§ **Dataset excerpts**:
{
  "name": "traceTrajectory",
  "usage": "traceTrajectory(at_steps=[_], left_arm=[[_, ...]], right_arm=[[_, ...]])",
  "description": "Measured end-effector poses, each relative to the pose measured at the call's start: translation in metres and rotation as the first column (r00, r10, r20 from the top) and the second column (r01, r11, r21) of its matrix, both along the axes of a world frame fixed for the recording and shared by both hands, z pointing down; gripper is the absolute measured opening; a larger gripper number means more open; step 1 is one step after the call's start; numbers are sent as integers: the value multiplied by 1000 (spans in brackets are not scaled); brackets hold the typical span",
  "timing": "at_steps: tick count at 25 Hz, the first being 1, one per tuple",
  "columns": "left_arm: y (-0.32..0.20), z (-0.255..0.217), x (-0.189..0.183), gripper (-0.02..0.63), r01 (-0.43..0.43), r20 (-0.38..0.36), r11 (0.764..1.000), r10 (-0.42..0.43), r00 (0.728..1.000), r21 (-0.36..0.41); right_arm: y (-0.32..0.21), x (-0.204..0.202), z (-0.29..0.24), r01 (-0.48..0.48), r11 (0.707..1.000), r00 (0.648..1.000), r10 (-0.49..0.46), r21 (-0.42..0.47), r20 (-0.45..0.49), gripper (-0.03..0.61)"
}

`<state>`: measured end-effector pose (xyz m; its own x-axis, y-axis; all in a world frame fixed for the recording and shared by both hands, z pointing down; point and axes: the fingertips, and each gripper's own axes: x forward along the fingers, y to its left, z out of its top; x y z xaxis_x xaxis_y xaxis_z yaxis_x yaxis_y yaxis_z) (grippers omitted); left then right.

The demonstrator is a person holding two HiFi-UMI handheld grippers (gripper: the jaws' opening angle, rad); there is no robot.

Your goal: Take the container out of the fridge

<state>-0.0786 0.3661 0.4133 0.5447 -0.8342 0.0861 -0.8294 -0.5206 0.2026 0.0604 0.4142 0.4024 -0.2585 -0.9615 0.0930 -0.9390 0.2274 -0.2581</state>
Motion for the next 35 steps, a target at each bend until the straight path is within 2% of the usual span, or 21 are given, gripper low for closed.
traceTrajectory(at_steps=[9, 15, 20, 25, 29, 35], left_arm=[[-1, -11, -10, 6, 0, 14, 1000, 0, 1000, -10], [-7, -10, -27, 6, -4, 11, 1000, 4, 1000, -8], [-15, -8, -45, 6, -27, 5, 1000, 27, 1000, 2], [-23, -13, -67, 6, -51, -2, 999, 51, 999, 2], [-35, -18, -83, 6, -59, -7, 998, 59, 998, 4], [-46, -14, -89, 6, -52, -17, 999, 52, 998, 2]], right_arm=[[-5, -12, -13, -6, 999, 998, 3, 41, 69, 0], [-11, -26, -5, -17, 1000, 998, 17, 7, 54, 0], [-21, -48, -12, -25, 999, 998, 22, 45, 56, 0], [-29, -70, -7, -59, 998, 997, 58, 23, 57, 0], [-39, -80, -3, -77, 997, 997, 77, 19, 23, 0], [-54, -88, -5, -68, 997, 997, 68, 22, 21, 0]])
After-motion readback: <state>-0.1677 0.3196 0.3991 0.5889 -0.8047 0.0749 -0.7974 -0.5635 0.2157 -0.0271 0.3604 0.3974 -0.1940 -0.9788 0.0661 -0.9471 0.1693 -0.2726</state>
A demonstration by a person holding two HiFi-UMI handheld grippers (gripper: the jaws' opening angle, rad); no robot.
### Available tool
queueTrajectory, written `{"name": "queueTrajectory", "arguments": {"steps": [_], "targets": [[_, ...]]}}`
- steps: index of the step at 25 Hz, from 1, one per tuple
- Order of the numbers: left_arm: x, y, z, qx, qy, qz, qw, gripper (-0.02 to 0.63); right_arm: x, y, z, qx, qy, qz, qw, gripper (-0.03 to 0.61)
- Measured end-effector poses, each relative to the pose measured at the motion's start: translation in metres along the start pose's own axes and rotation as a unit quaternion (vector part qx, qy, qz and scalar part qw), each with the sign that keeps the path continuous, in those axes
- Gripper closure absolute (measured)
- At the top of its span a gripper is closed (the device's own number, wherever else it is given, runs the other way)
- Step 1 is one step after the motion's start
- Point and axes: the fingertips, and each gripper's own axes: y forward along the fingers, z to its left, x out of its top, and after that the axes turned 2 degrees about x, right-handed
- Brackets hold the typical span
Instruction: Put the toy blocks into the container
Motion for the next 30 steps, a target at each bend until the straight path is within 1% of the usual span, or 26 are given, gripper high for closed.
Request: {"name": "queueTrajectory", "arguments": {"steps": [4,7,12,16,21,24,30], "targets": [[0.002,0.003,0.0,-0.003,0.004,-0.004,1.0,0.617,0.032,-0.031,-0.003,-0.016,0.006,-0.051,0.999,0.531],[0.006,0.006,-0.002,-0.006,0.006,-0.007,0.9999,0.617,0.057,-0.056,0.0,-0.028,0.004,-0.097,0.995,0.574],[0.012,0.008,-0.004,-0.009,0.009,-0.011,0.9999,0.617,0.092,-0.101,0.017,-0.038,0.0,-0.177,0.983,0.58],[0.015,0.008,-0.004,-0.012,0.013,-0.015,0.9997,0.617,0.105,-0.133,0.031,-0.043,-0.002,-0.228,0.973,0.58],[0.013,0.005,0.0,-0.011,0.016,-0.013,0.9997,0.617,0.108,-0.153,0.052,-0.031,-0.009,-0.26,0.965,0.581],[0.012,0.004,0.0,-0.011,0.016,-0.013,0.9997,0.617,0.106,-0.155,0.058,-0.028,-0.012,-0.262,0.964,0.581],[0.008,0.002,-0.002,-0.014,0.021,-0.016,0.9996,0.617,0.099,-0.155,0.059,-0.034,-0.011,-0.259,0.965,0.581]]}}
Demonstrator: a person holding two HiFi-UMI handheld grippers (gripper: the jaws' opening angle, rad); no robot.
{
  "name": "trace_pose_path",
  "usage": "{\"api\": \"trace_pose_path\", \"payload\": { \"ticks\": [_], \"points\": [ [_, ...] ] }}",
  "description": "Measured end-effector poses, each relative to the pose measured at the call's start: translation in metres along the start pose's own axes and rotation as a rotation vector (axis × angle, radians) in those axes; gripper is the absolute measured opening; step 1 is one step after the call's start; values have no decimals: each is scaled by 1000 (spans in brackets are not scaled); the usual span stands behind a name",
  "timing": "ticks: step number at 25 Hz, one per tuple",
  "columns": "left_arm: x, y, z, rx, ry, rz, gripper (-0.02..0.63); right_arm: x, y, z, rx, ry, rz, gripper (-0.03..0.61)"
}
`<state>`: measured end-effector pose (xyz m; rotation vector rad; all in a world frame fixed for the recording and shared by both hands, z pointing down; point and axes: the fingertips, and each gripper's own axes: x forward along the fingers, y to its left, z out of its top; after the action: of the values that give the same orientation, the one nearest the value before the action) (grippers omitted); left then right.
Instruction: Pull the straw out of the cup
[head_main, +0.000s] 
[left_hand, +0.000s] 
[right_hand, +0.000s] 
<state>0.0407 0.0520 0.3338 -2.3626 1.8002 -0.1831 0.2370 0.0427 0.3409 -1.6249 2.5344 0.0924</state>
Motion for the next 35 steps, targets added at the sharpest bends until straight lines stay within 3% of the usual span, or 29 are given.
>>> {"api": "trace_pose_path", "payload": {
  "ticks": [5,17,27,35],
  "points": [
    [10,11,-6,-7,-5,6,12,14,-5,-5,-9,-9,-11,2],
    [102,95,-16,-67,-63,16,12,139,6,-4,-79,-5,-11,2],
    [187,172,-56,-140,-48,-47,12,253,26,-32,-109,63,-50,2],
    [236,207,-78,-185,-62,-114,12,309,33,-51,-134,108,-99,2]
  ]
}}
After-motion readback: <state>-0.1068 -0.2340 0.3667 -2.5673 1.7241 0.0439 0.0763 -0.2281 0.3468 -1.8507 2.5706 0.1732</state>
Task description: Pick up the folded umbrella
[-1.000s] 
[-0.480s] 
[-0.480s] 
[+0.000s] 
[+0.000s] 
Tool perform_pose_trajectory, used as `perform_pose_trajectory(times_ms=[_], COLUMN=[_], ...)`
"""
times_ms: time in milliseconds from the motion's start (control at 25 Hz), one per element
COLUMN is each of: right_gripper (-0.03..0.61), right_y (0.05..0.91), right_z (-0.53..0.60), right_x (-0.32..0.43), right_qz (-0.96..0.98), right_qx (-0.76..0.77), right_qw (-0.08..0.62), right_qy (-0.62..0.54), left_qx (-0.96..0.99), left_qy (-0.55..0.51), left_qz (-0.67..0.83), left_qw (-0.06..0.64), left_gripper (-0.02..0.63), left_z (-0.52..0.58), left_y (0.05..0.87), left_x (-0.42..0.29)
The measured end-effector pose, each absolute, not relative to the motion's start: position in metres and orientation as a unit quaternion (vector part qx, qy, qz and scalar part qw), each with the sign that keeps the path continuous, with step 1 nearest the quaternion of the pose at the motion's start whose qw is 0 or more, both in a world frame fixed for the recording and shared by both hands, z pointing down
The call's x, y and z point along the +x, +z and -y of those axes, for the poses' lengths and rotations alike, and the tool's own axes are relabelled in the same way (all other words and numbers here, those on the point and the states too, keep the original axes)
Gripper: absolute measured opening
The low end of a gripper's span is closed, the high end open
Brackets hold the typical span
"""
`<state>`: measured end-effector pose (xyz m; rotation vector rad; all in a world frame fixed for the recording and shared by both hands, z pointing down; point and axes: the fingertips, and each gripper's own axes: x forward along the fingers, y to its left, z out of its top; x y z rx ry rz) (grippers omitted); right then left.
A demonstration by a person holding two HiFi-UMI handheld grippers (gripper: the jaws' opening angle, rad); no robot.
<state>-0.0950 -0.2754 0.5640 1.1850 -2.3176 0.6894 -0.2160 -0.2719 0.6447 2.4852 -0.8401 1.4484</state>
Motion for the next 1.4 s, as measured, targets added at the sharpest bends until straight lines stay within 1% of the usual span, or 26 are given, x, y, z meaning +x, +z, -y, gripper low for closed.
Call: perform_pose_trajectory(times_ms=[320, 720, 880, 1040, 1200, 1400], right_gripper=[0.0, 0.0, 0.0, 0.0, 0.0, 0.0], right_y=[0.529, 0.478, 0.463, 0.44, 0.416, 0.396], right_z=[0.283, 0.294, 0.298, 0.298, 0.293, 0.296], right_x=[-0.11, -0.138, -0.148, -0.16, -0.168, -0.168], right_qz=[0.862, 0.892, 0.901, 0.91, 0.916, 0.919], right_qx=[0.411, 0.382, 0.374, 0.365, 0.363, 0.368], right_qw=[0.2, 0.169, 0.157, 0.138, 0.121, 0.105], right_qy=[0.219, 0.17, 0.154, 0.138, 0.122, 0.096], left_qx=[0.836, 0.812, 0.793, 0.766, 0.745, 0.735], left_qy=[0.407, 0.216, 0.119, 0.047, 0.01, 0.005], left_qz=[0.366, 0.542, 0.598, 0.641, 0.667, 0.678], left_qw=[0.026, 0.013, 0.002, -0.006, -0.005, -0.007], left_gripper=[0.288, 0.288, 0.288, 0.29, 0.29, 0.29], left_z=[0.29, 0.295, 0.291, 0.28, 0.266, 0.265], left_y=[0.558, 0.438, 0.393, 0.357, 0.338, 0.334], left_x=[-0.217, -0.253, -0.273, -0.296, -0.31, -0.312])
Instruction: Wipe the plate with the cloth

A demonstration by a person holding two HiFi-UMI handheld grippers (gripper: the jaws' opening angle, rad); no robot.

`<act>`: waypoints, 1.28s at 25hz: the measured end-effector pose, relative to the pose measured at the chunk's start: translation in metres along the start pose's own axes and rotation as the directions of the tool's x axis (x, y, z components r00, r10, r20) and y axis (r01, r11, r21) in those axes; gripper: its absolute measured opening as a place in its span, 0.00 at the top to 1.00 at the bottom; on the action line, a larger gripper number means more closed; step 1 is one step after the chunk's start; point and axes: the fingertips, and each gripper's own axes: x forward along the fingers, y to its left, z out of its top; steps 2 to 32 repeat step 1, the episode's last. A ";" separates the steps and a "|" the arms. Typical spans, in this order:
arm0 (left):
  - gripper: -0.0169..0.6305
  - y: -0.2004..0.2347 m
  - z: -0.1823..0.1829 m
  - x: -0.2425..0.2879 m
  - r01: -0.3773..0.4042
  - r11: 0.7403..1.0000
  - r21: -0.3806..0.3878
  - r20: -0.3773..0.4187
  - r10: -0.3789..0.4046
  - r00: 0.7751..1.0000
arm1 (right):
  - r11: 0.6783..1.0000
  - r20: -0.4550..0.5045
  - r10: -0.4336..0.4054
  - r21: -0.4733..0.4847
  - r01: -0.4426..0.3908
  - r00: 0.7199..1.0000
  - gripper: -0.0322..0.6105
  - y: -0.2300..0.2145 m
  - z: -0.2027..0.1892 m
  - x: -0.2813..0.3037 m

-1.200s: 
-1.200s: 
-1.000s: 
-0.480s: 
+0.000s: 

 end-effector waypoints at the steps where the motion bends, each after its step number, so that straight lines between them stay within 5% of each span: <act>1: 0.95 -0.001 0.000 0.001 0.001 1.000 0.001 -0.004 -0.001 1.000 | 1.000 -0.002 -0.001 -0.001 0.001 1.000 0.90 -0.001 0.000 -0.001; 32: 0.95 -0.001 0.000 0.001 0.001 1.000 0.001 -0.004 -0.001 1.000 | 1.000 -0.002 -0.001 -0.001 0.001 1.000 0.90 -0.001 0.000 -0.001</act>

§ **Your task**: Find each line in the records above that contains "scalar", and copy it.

§ **Written response**:
- Measured end-effector poses, each relative to the pose measured at the motion's start: translation in metres along the start pose's own axes and rotation as a unit quaternion (vector part qx, qy, qz and scalar part qw), each with the sign that keeps the path continuous, in those axes
The measured end-effector pose, each absolute, not relative to the motion's start: position in metres and orientation as a unit quaternion (vector part qx, qy, qz and scalar part qw), each with the sign that keeps the path continuous, with step 1 nearest the quaternion of the pose at the motion's start whose qw is 0 or more, both in a world frame fixed for the recording and shared by both hands, z pointing down

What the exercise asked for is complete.